El Evangelio de este Domingo, es el final de la predicación de Jesus en una pradera, es la continuación del capítulo 6 de San Lucas, y tiene 5 reflexiones, que van en la misma línea:
- ¿Puede acaso un ciego guiar a otro ciego? ¿Quién es tu guía en la vida?
- El discípulo no es superior a su maestro. ¿Sabes más de moralidad y bondad que Dios?
- ¿Por qué ves la paja en el ojo de tu hermano y no la viga que llevas en el tuyo? ¿Qué tan hipócrita eres? ¿Contra qué o quién mides tu hipocresía?
- Cada árbol se conoce por sus frutos ¿Qué frutos estás generando?
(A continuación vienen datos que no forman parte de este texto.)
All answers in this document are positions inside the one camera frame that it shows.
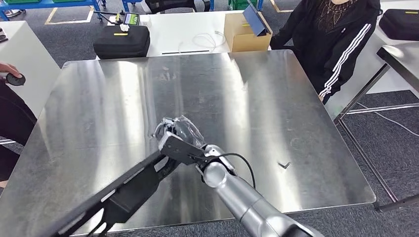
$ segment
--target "black chair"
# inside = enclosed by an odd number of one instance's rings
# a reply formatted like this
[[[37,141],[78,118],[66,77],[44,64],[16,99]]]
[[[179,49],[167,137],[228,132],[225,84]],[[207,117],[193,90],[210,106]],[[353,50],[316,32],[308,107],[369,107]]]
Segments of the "black chair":
[[[197,11],[194,0],[143,0],[150,8],[151,14],[156,14],[165,10],[187,7],[192,8]],[[205,9],[204,11],[210,10],[210,1],[202,0],[204,2]]]

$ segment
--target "black carrying case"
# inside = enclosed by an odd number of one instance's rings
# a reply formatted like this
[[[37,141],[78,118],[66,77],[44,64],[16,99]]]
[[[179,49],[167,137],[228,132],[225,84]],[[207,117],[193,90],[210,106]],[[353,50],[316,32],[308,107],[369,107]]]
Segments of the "black carrying case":
[[[128,32],[119,26],[106,26],[93,43],[100,59],[146,57],[150,47],[150,32],[146,26],[129,26]]]
[[[419,40],[419,11],[389,9],[379,22],[382,31],[392,40]]]

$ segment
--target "blue shelf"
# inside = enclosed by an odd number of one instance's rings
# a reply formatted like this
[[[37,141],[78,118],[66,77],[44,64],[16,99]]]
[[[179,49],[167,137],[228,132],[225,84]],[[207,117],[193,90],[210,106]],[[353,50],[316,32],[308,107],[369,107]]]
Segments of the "blue shelf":
[[[68,1],[68,2],[53,2],[52,0],[41,0],[40,2],[7,4],[0,2],[0,17],[8,21],[3,11],[13,9],[37,9],[37,8],[51,8],[51,7],[69,7],[69,6],[93,6],[96,11],[100,11],[99,4],[96,0],[84,1]]]

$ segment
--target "stainless steel table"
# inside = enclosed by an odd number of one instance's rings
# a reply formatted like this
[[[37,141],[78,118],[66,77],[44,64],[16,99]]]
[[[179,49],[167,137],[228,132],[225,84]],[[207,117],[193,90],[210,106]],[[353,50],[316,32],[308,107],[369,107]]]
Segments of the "stainless steel table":
[[[398,74],[400,74],[400,76],[402,76],[403,79],[406,80],[407,83],[409,83],[413,87],[413,89],[419,91],[419,42],[404,43],[398,45],[385,45],[382,48],[380,48],[380,50],[377,52],[377,55],[385,63],[377,71],[377,73],[368,81],[368,83],[361,89],[361,91],[358,92],[358,94],[353,98],[353,100],[335,118],[335,124],[340,124],[344,131],[348,134],[349,138],[354,143],[356,149],[359,151],[366,164],[371,169],[373,174],[377,177],[381,186],[387,192],[388,196],[392,201],[392,203],[383,206],[380,206],[378,203],[375,203],[376,209],[379,211],[389,211],[412,203],[419,202],[419,194],[399,200],[395,193],[390,189],[384,178],[378,172],[373,162],[370,160],[367,154],[365,154],[361,145],[358,143],[348,126],[343,121],[343,118],[346,115],[352,114],[377,113],[379,111],[419,107],[419,103],[412,103],[383,106],[377,108],[365,107],[363,109],[352,110],[352,108],[356,104],[358,104],[358,101],[361,99],[361,97],[364,96],[368,92],[368,90],[370,90],[375,85],[375,83],[377,83],[378,80],[380,80],[380,78],[390,69],[390,67],[392,67]]]
[[[376,200],[289,50],[79,61],[63,67],[0,198],[0,236],[34,236],[91,201],[157,149],[151,134],[162,117],[182,114],[209,143],[244,155],[282,212]],[[112,230],[228,218],[195,168],[181,165]]]

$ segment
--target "woman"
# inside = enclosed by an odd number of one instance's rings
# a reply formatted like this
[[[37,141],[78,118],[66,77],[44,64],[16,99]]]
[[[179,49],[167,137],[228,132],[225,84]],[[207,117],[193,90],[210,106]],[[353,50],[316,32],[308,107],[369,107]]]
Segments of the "woman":
[[[356,58],[382,13],[379,0],[302,0],[272,37],[272,49],[293,38],[296,54],[323,104],[352,76]]]
[[[0,73],[12,73],[22,77],[16,67],[0,62]],[[37,118],[25,102],[0,81],[0,136],[12,139],[22,145],[31,135]],[[15,167],[19,155],[0,145],[0,188],[4,188]]]
- La boca habla de lo que está lleno el corazón. ¿Cuál es el centro de tus conversaciones? ¿Hay más crítica, resentimiento, odio, juicio o amor y comprensión en tus conversaciones?
IV. Oración
Tomare para este domingo el Salmo 25, en sus versículos 4 al 11:
Señor, muéstrame Tus caminos,
Enséñame tus sendas.
Guíame en Tu verdad y enséñame,
Porque Tú eres el Dios de mi salvación;
En Ti espero todo el día.
Acuérdate, oh Señor, de Tu compasión y de Tus misericordias,
Que son eternas.
No te acuerdes de los pecados de mi juventud ni de mis transgresiones;
Acuérdate de mí conforme a Tu misericordia,
Por Tu bondad, oh Señor.
Bueno y recto es el Señor;
Por tanto, Él muestra a los pecadores el camino.
Dirige a los humildes en la justicia,
Y enseña a los humildes su camino.
Todas las sendas del Señor son misericordia y verdad
Para aquellos que guardan Su pacto y Sus testimonios.
Oh Señor, por amor de Tu nombre,
Perdona mi iniquidad, porque es grande.
Amen.
V. Compromiso
Reflexión:
- ¿Tengo claro el motivo de mis actos?
- ¿Mi forma de actuar se basa en mi Cristianismo?
- ¿Reflexiono con cuidado las palabras que digo?
Acción:
- Encontrar las 7 reflexiones del texto de Sirácide 27, 5-8.
- Hacer un examen de conciencia con los 5 puntos del Salmo 92.
- Revisar las 5 reflexiones del texto de San Lucas 6, 39-45.
Busca la pintura de Gabriel Samson: the blind leading the blind, y medita ¿A quién estás siguiendo?